Douthat's piece discusses "party culture" on campus, wherein he highlights a study showing that affluent students at state universities benefit from a culture where they can be comfortably decadent and at the top of the social heap while working-class students find themselves isolated. Having worked on such campuses, I've seen this dynamic at work. However, Douthat does not see classism at work here, but the perniciousness of "cultural permissiveness." As we say back home in Nebraska, Douthat has it bass ackwards. The "permissiveness" by itself isn't what causes class disparities, it's the fact that party culture fits within a pre-existing class structure, a structure that Douthat would never question. He says we'd be better off with an upper class that maintained "bourgeois values" of "thrift, diligence, sobriety, and chastity."
Douthat and other cultural conservatives never seem to wonder whether the dearth of these values has anything to do with the increasing dominance of consumer capitalism over our society.

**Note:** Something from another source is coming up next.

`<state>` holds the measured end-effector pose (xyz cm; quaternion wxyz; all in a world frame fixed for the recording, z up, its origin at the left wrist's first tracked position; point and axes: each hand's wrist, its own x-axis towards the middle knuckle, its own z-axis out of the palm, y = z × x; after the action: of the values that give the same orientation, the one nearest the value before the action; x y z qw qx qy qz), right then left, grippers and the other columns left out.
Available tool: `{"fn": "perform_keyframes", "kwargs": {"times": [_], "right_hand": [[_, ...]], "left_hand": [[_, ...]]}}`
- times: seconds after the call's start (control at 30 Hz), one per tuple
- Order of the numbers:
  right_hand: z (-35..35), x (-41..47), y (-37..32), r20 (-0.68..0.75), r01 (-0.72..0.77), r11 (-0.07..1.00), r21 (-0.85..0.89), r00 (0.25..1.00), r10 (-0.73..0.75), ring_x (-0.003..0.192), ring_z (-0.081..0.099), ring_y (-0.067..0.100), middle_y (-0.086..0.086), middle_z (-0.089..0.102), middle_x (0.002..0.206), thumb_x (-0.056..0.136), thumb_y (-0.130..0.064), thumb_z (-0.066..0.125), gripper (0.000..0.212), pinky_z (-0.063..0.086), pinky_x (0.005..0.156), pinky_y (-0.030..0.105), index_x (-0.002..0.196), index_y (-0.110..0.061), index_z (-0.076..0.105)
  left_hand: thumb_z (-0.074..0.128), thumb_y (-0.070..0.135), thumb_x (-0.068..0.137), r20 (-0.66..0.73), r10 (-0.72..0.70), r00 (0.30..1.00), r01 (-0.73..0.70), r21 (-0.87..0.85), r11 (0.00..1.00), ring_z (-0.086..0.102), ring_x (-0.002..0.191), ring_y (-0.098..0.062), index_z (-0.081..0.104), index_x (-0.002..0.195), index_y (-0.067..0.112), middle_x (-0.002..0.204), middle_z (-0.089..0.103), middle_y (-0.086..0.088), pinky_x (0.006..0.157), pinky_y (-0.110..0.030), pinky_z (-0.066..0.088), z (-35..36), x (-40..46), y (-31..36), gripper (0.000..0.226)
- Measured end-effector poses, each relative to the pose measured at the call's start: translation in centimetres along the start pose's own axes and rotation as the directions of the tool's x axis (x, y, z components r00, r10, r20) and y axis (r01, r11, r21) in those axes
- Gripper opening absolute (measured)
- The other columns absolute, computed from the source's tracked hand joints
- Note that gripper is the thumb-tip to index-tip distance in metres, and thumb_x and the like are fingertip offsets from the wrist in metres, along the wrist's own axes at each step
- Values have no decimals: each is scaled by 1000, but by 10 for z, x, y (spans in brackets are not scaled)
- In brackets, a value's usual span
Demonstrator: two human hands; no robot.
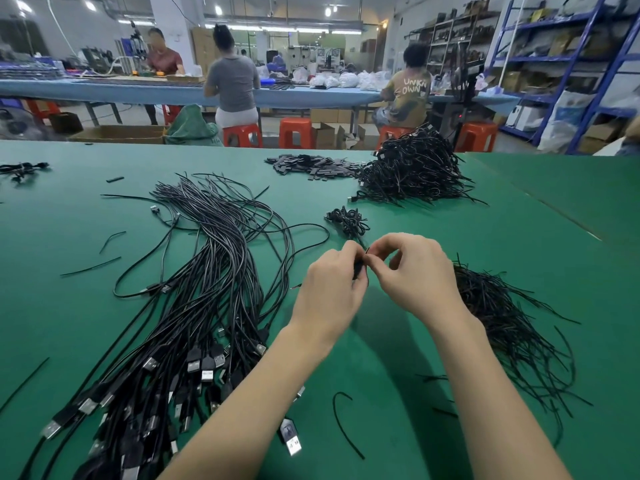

Capitalism and the market care nothing for traditional values, in fact, they are the biggest forces against tradition in the world today. The fundamental contradiction between cultural conservatism's professed values and conservative support for unfettered capital also bedevils David Brooks' most recent column. He discusses how surveys of college freshmen show that they are much less interested in developing a philosophy of life than they used to be in the 1960s, and much more likely to see college education merely as a stepping stone to making money. That's certainly what I've seen in my time on campus, but Brooks is oddly silent on the causes of this cultural shift. He might be silent because the growing materialism among the youth reflects the ever-increasing hegemony of neoliberal economic thinking.
Brooks and Douthat love wagging their finger at what they consider the loss of traditional values, even though they support the biggest force for the destruction of tradition that the world has ever known: capitalism. In a lot of ways, I think this reflects a fundamental contradiction at the heart of modern conservatism, one that should not be allowed to continue unnoticed. Those who wish to destroy every human value except the cash nexus should not be allowed to stand in moral judgement over the rest of us.